[[ Data open ]]

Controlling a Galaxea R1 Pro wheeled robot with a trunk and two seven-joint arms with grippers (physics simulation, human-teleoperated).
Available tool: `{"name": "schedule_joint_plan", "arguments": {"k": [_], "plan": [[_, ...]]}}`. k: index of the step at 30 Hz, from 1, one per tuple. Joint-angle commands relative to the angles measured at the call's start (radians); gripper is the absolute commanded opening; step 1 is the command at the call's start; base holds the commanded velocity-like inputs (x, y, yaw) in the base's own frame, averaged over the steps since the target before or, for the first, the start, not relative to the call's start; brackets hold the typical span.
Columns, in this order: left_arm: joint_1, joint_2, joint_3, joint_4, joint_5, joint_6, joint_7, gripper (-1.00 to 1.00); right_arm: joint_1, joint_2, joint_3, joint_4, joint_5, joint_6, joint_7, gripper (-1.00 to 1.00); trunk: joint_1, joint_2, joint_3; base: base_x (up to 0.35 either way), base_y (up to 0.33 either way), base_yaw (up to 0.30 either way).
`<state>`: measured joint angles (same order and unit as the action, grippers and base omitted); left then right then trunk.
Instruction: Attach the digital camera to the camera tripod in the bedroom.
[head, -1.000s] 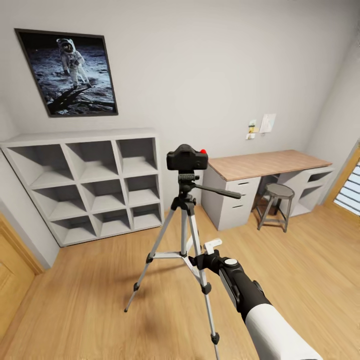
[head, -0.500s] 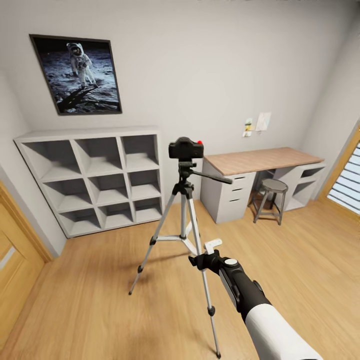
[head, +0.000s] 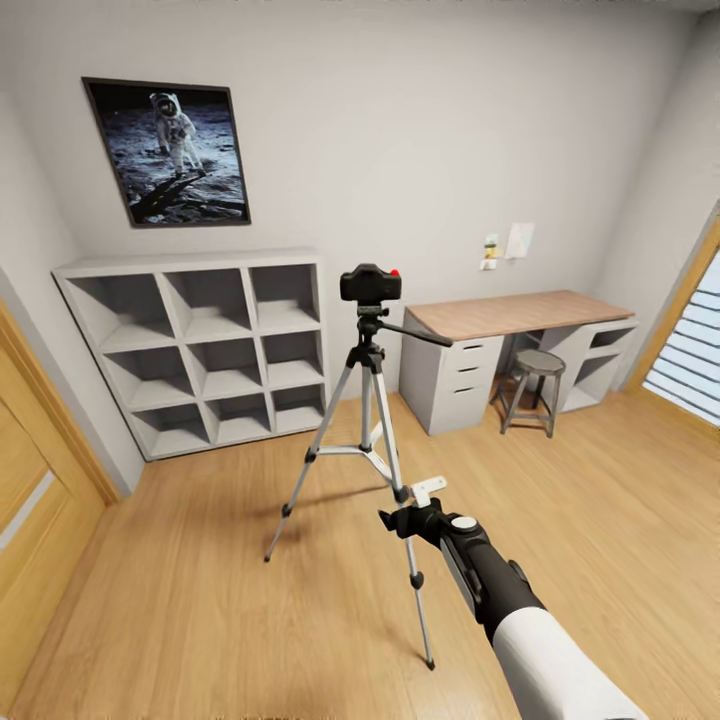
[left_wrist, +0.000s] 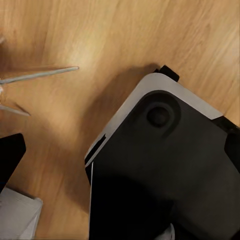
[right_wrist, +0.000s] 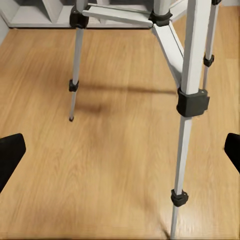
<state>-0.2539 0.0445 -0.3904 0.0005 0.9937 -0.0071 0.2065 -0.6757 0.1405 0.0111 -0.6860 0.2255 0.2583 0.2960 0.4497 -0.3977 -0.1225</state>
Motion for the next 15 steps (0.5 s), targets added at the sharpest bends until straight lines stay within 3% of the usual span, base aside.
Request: {"name": "schedule_joint_plan", "arguments": {"k": [1,15], "plan": [[-0.001,0.0,-0.008,0.0,0.008,-0.001,0.002,1.0,-0.001,-0.001,-0.002,-0.003,0.011,0.005,0.005,1.0,0.0,-0.002,-0.002,-0.16,0.0,0.0],[-0.001,0.0,-0.008,0.0,0.008,-0.002,0.002,1.0,-0.001,-0.011,-0.002,0.002,0.009,0.015,0.004,1.0,0.0,-0.002,-0.002,-0.031,0.0,0.0]]}}
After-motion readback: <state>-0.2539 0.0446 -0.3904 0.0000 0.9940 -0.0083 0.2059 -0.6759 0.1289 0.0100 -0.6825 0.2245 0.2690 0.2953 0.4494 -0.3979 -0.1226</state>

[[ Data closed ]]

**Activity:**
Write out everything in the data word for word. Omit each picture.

**Result for this task:**
Controlling a Galaxea R1 Pro wheeled robot with a trunk and two seven-joint arms with grippers (physics simulation, human-teleoperated).
Available tool: `{"name": "schedule_joint_plan", "arguments": {"k": [_], "plan": [[_, ...]]}}`. k: index of the step at 30 Hz, from 1, one per tuple. Joint-angle commands relative to the angles measured at the call's start (radians); gripper is the absolute commanded opening; step 1 is the command at the call's start; base holds the commanded velocity-like inputs (x, y, yaw) in the base's own frame, averaged over the steps since the target before or, for the first, the start, not relative to the call's start; brackets hold the typical span.
Columns, in this order: left_arm: joint_1, joint_2, joint_3, joint_4, joint_5, joint_6, joint_7, gripper (-1.00 to 1.00); right_arm: joint_1, joint_2, joint_3, joint_4, joint_5, joint_6, joint_7, gripper (-1.00 to 1.00); trunk: joint_1, joint_2, joint_3; base: base_x (up to 0.35 either way), base_y (up to 0.33 either way), base_yaw (up to 0.30 either way).
`<state>`: measured joint angles (same order and unit as the action, grippers and base omitted); left then right then trunk.
Instruction: Attach the digital camera to the camera tripod in the bedroom.
[head, -1.000s] 
[head, -0.500s] 
[head, +0.000s] 
[left_wrist, +0.000s] 
[right_wrist, +0.000s] 
<state>-0.2539 0.0445 -0.3904 0.0005 0.9937 -0.0071 0.2065 -0.6757 0.1405 0.0111 -0.6860 0.2255 0.2583 0.2960 0.4497 -0.3977 -0.1225</state>
Motion for the next 15 steps (0.5 s), targets added at the sharpest bends until straight lines stay within 3% of the usual span, base aside.
Request: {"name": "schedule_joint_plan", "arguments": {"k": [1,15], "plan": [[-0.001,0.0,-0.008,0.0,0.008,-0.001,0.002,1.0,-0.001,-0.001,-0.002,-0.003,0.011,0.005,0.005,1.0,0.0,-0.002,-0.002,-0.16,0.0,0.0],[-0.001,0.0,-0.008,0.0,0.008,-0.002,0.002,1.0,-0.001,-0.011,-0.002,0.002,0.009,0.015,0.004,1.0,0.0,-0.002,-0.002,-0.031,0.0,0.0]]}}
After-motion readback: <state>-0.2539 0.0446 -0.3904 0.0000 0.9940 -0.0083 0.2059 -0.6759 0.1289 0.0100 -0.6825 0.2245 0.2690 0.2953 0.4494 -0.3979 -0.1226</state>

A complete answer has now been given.